The advice is often simple: Increase supervision where students get on and off buses and in the lunchroom, where some of the worst bullying can take place.
These suggestions are part of a 123-page guide to the prevention of bullying that the state Department of Public Health will send to every school district in the state today. The guide lists tips and statistics that officials hope will help teachers and principals stop bullying.
"This guide is one way that we state that bullying isn't inevitable," said Carlene Pavlos, director of the Division of Violence and Injury Prevention at the Department of Public Health, who spoke yesterday at the Justice Resource Institute, where health and education officials discussed the booklet.
The guide is being released as more schools and states are under pressure to develop policies and laws to combat bullying. Last year, the New Jersey Supreme Court allowed a young man who had been bullied as a child to sue his school for not preventing the harassment.
In 2004, New York City passed an antibullying law that requires its schools to track bullying complaints and to train teachers to curtail bullying.
Most teachers or adults in school ignore bullying, according to a survey of nearly 5,000 grade school students in Maine, which was released in 2000, according to the guide. Lucki Bias, a 19-year-old retail worker who attended yesterday's meeting, said he dropped out of his Quincy high school because of bullying, which he said his teachers and coaches did nothing to stop.
"I think the message we need to get out is that bullying is not an issue that just happens now," said Bias, a tall, wiry man whose voice became hoarse with emotion as he told his story. "It affects people's future. It affects their mental being."
Bias said that when he was a freshman he joined the football team and told his teammates he was gay. Immediately the taunts began, he said.
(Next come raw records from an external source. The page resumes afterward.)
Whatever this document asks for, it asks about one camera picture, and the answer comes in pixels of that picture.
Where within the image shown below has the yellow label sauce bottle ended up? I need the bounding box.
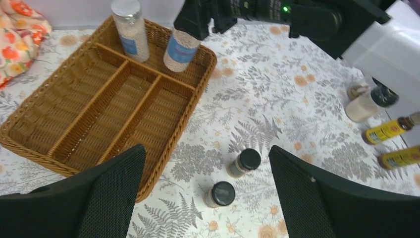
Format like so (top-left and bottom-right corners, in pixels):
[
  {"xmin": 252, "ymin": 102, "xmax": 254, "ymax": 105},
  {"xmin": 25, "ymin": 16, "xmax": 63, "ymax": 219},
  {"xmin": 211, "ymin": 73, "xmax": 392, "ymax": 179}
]
[{"xmin": 362, "ymin": 112, "xmax": 420, "ymax": 145}]

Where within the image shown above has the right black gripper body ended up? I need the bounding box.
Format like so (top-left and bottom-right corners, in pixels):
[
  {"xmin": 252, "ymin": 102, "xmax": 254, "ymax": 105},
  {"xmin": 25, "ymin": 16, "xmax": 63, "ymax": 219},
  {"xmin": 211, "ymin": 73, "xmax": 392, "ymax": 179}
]
[{"xmin": 174, "ymin": 0, "xmax": 237, "ymax": 41}]

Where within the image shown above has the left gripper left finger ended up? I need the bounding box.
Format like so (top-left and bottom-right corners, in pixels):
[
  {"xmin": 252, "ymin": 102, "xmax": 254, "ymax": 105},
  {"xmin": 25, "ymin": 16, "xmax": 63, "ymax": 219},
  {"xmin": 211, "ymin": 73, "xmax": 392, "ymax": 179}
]
[{"xmin": 0, "ymin": 144, "xmax": 146, "ymax": 238}]

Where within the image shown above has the blue label pellet jar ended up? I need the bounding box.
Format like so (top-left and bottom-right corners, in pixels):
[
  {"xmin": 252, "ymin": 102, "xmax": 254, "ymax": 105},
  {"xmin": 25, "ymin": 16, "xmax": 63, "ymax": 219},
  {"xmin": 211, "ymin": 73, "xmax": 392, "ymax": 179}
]
[
  {"xmin": 110, "ymin": 0, "xmax": 150, "ymax": 62},
  {"xmin": 163, "ymin": 28, "xmax": 201, "ymax": 72}
]

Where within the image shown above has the dark spice jar right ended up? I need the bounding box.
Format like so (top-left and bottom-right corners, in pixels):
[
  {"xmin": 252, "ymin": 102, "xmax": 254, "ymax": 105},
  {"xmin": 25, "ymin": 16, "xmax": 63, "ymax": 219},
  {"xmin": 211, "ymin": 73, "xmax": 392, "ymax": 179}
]
[{"xmin": 227, "ymin": 148, "xmax": 261, "ymax": 178}]

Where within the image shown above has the dark spice jar left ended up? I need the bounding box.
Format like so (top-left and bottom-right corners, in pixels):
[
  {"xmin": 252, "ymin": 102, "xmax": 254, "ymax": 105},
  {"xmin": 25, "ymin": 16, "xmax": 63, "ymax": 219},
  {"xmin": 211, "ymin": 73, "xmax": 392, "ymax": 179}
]
[{"xmin": 203, "ymin": 181, "xmax": 236, "ymax": 208}]

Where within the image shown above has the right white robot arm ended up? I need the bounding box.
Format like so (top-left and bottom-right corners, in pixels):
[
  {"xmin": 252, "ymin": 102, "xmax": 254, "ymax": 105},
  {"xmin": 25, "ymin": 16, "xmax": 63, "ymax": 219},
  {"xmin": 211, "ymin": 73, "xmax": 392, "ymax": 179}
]
[{"xmin": 174, "ymin": 0, "xmax": 420, "ymax": 108}]

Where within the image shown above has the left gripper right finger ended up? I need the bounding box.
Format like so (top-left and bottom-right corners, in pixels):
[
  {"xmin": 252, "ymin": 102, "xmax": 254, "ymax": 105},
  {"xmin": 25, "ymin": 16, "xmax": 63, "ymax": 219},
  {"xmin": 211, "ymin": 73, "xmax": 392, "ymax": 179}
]
[{"xmin": 268, "ymin": 145, "xmax": 420, "ymax": 238}]

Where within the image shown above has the dark spice jar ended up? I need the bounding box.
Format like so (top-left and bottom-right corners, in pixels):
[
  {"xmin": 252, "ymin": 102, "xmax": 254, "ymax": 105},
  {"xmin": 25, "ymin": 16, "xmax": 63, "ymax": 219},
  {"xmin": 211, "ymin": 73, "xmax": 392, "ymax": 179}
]
[
  {"xmin": 203, "ymin": 181, "xmax": 236, "ymax": 208},
  {"xmin": 227, "ymin": 148, "xmax": 261, "ymax": 178}
]

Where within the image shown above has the brown wicker divided basket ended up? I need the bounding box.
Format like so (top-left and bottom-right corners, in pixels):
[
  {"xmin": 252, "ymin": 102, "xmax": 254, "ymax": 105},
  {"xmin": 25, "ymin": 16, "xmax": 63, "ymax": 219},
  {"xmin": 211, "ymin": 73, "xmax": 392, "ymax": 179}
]
[{"xmin": 0, "ymin": 17, "xmax": 217, "ymax": 202}]

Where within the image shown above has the orange floral cloth bag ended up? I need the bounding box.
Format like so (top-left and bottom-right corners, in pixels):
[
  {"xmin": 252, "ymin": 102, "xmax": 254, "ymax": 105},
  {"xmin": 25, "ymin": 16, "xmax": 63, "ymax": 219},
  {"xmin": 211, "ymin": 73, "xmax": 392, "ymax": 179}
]
[{"xmin": 0, "ymin": 0, "xmax": 52, "ymax": 90}]

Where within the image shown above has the floral patterned table mat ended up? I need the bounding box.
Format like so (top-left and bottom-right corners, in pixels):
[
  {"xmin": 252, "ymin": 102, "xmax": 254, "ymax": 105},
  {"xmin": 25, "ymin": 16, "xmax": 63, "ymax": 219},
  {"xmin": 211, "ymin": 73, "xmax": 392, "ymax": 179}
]
[{"xmin": 0, "ymin": 23, "xmax": 420, "ymax": 238}]

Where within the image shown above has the black cap grinder bottle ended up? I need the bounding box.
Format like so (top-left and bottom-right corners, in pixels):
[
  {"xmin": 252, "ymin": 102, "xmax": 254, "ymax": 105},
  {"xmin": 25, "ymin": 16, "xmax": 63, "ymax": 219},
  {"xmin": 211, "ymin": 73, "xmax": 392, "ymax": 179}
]
[{"xmin": 345, "ymin": 85, "xmax": 399, "ymax": 122}]
Once in the lockeroom, Bias said, three teammates beat him so violently he was hospitalized for a week. By his junior year he had dropped out of school, returned briefly, then dropped out again when the abuse continued. He has since earned his high school equivalency diploma, but said dropping out hurt his chances of getting into college. "Those are some of the problems I deal with in my life," Bias said.
Teenagers and children who are gay, lesbian, bisexual, and transgender are five times more likely to skip school to avoid bullying and at least five times more likely to commit suicide than heterosexual students, according to the guide, which also warns that bullying is an early warning sign of antisocial and even criminal behavior.
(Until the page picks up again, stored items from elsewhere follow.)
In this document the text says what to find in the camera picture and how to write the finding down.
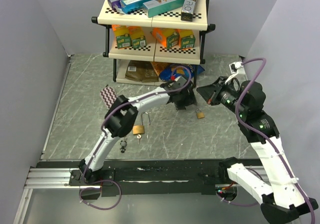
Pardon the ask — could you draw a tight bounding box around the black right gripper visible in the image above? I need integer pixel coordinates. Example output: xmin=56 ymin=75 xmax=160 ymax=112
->
xmin=196 ymin=76 xmax=248 ymax=117

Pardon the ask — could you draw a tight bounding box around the large brass padlock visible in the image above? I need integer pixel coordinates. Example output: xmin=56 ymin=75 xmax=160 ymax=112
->
xmin=132 ymin=112 xmax=151 ymax=135

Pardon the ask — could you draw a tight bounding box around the key with panda keychain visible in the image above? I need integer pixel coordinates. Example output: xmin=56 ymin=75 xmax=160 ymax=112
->
xmin=120 ymin=138 xmax=127 ymax=153

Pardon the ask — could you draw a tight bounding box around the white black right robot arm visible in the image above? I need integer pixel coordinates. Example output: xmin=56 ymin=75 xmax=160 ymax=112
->
xmin=197 ymin=77 xmax=319 ymax=223

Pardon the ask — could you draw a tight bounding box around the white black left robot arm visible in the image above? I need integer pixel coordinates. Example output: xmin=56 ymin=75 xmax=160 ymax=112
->
xmin=79 ymin=75 xmax=197 ymax=185

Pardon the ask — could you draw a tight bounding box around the medium brass padlock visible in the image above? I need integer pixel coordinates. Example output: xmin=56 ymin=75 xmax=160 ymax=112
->
xmin=196 ymin=109 xmax=205 ymax=119

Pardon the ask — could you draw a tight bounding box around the blue chips bag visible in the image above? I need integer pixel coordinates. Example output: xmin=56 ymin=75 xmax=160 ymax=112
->
xmin=159 ymin=64 xmax=205 ymax=81

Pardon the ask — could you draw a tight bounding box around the orange snack bag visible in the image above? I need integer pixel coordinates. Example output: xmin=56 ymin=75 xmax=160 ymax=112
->
xmin=151 ymin=62 xmax=170 ymax=77

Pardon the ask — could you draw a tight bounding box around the brown snack bag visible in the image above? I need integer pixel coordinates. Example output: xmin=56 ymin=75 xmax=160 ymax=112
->
xmin=125 ymin=60 xmax=159 ymax=83

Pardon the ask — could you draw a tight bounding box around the orange green box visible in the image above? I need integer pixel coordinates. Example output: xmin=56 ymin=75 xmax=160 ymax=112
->
xmin=128 ymin=26 xmax=147 ymax=49
xmin=111 ymin=25 xmax=132 ymax=49
xmin=177 ymin=29 xmax=196 ymax=50
xmin=152 ymin=28 xmax=179 ymax=49

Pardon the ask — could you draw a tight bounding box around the cream three-tier shelf rack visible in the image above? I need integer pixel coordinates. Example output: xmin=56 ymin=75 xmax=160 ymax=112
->
xmin=91 ymin=0 xmax=216 ymax=89

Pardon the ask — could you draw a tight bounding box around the purple striped sponge pad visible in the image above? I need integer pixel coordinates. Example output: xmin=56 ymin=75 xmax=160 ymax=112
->
xmin=100 ymin=85 xmax=117 ymax=109

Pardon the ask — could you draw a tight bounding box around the silver RIO box right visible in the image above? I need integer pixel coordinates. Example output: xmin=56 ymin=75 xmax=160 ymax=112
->
xmin=180 ymin=0 xmax=197 ymax=22

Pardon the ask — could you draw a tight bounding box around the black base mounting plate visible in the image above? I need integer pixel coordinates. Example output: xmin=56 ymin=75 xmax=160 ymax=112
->
xmin=69 ymin=157 xmax=235 ymax=197

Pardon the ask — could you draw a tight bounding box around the teal RIO box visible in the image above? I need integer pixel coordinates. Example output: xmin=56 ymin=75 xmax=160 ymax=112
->
xmin=142 ymin=0 xmax=185 ymax=18

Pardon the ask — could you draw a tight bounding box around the blue toothpaste box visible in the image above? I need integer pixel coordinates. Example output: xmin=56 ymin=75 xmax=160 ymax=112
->
xmin=117 ymin=0 xmax=152 ymax=14

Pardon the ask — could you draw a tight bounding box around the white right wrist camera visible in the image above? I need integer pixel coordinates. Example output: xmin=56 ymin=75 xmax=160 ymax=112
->
xmin=224 ymin=61 xmax=246 ymax=85

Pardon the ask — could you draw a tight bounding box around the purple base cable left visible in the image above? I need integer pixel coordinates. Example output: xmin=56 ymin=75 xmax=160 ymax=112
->
xmin=79 ymin=180 xmax=122 ymax=211

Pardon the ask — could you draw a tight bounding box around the aluminium rail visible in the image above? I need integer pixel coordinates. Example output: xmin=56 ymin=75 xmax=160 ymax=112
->
xmin=23 ymin=166 xmax=81 ymax=190
The guide suggests school officials foster a more tolerant environment for gay students by posting positive events about the gay community on classroom bulletin boards and allowing students to bring a guest or date of the same sex to school dances.
The guide lists strategies that do not work, like zero tolerance policies that lead to expulsion and suspension of bullies.
Those policies only target individuals and often ignore the culture of bullying that exists at a school, said Dorothy Espelage, professor of educational psychology at the University of Illinois at Urbana-Champaign, who was not involved with the guide.
"If you haven't changed that climate that in some ways is breeding that behavior, then it continues," said Espelage, who researches bullying and youth aggression. "Someone else will just take over."
She described Massachusetts' antibullying efforts as encouraging, but unusual. "Unfortunately, the trend is toward zero tolerance and suspensions and expulsions," she said. "We've had a real slowing down of prevention. . . . Very few states are taking this level of proactive preventative strategies."